Stanza xl. line 5.
Actium and Trafalgar need no further mention. The battle of Lepanto
[October 7, 1571], equally bloody and considerable, but less known, was
fought in the Gulf of Patras. Here the author of Don Quixote lost his
left hand.
["His [Cervantes'] galley the _Marquesa_, was in the thick of the fight,
and before it was over he had received three gun-shot wounds, two in the
breast and one on the left hand or arm." In consequence of his wound "he
was seven months in hospital before he was discharged. He came out with
his left hand permanently disabled; he had lost the use of it, as
Mercury told him in the 'Viaje del Parnase,' for the greater glory of
the right."--_Don Quixote_, A Translation by John Ormsby, 1885,
_Introduction_, i. 13.]
14.
And hailed the last resort of fruitless love.
Stanza xli. line 3.
Leucadia, now Santa Maura. From the promontory (the Lover's Leap) Sappho
is said to have thrown herself.
[Strabo (lib. x. cap. 2, ed. Paris, 1853, p. 388) gives Menander as an
authority for the legend that Sappho was the first to take the "Lover's
Leap" from the promontory of Leucate.

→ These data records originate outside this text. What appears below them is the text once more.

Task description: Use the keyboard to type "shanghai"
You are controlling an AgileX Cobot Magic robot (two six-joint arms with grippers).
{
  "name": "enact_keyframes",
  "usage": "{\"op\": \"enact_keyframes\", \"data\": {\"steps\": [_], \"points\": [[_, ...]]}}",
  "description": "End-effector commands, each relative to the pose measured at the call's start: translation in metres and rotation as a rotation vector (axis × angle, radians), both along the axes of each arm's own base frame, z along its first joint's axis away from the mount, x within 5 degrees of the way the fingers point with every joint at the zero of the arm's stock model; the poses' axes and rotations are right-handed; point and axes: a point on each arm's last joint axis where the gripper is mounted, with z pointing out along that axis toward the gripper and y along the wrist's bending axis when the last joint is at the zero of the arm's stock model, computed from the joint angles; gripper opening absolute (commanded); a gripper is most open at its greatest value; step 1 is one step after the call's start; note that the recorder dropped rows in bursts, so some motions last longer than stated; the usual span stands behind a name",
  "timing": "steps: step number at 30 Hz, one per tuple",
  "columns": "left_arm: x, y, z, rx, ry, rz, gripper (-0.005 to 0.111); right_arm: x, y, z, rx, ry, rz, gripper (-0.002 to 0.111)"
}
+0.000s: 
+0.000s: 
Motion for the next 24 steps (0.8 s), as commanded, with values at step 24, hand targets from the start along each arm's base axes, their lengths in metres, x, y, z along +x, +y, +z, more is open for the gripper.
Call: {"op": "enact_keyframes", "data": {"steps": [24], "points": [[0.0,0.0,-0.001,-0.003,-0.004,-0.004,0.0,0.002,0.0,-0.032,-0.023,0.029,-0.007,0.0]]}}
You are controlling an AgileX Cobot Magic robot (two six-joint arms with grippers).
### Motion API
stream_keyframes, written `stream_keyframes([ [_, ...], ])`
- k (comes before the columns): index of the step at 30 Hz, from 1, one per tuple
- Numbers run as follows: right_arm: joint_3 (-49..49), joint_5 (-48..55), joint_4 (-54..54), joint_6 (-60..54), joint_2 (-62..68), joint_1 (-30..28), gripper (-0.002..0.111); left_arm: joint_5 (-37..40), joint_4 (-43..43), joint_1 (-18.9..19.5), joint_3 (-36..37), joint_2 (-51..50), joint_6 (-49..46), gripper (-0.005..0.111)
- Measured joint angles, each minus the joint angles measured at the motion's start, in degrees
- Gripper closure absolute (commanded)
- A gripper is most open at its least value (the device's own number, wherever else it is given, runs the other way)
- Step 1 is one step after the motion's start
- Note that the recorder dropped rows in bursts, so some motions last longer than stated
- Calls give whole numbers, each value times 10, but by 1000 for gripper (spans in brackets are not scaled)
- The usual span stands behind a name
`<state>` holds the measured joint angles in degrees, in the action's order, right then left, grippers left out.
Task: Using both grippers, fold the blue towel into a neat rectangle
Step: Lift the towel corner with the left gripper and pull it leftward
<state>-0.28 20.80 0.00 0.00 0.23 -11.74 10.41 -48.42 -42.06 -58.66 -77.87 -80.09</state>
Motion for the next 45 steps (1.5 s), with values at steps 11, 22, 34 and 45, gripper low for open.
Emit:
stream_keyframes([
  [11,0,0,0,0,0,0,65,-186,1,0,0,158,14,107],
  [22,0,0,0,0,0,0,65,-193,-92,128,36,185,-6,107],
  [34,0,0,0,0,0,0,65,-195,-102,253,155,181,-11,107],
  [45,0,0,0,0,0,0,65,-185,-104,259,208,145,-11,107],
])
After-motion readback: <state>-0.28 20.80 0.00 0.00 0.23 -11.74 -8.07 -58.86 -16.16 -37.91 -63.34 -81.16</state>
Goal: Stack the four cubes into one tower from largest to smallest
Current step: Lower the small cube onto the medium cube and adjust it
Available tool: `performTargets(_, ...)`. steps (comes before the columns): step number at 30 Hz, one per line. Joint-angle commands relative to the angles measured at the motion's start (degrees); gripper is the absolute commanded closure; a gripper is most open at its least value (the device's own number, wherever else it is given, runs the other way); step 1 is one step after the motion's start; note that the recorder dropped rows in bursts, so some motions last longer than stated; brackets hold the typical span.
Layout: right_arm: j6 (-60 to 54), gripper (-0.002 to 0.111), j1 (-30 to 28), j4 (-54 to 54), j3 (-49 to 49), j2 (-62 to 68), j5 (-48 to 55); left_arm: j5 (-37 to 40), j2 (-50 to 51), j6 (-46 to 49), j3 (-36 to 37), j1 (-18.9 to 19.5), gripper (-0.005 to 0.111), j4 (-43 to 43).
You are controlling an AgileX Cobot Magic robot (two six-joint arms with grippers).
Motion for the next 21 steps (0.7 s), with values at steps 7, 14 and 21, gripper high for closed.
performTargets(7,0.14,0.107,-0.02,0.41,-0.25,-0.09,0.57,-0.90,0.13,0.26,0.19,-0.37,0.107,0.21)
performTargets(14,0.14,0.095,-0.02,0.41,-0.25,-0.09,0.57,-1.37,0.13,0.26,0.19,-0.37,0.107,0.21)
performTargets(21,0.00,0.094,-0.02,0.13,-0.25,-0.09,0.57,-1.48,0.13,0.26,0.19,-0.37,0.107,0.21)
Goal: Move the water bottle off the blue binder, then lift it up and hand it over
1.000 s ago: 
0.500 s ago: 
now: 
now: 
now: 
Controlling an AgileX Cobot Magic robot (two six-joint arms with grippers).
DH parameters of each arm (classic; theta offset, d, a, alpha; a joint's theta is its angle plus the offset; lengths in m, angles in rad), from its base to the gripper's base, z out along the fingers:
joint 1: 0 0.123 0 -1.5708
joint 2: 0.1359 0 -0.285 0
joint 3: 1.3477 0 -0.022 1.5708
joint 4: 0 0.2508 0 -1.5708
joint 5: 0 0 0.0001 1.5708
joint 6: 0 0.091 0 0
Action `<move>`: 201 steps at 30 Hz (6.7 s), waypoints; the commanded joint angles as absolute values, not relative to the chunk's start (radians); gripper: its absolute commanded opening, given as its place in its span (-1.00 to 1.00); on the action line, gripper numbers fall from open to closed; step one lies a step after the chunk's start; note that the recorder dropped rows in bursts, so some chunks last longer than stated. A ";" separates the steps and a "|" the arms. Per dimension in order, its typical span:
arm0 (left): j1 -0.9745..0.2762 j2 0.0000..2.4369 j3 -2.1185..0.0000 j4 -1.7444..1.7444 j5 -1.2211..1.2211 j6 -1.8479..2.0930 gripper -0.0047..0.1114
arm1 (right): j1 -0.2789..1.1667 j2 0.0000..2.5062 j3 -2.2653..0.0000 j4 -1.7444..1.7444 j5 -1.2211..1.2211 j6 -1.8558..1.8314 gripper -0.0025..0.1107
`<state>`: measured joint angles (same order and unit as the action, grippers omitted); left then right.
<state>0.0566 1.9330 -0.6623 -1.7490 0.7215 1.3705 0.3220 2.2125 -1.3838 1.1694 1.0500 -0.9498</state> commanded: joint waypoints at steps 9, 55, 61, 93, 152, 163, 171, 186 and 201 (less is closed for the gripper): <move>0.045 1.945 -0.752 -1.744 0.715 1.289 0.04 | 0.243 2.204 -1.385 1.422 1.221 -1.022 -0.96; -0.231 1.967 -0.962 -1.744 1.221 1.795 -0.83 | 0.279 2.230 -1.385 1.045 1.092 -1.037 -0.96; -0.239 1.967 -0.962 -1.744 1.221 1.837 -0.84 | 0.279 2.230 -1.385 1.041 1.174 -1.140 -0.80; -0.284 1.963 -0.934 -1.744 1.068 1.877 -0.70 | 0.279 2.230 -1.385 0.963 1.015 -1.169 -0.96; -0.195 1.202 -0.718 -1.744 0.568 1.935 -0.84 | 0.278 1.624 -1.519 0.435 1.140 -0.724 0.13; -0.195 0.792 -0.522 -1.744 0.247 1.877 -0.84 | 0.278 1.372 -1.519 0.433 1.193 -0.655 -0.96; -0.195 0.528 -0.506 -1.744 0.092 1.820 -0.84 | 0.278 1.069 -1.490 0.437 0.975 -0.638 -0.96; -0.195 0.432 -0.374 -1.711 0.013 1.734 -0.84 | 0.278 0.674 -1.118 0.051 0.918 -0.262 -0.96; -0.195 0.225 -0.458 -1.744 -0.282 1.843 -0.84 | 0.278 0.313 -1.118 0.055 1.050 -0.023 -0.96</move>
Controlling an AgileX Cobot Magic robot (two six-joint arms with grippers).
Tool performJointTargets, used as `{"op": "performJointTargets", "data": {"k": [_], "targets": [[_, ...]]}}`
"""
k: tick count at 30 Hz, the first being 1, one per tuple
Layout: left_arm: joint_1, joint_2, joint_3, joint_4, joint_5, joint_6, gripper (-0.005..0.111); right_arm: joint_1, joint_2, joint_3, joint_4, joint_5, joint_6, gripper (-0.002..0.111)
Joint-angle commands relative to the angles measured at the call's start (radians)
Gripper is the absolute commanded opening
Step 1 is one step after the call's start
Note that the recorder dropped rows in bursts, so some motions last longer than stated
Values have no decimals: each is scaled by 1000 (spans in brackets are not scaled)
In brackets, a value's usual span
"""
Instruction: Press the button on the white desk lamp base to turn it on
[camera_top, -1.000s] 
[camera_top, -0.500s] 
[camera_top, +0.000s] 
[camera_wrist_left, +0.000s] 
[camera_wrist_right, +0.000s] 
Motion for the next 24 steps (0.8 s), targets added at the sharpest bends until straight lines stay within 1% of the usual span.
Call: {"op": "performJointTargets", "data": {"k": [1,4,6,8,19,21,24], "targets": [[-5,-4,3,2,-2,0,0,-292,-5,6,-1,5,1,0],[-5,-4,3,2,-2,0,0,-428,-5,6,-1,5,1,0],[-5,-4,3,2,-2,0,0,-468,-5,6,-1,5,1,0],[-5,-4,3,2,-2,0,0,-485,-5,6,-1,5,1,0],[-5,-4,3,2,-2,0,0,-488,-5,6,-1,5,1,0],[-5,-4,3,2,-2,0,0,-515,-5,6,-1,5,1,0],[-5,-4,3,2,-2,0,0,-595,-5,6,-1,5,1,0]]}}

Writers, he adds, better versed in
antiquities [Greek: a)rchaiologiko/teroi], prefer the claims of one
Cephalus. Another legend, which he gives as a fact, perhaps gave birth
to the later and more poetical fiction. The Leucadians, he says, once a
year, on Apollo's day, were wont to hurl a criminal from the rock into
the sea by way of expiation and propitiation. Birds of all kinds were
attached to the victim to break his fall, and, if he reached the sea
uninjured, there was a fleet of little boats ready to carry him to other
shores. It is possible that dim memories of human sacrifice lingered in
the islands, that in course of time victims were transformed into
"lovers," and it is certain that poets and commentators, "prone to lie,"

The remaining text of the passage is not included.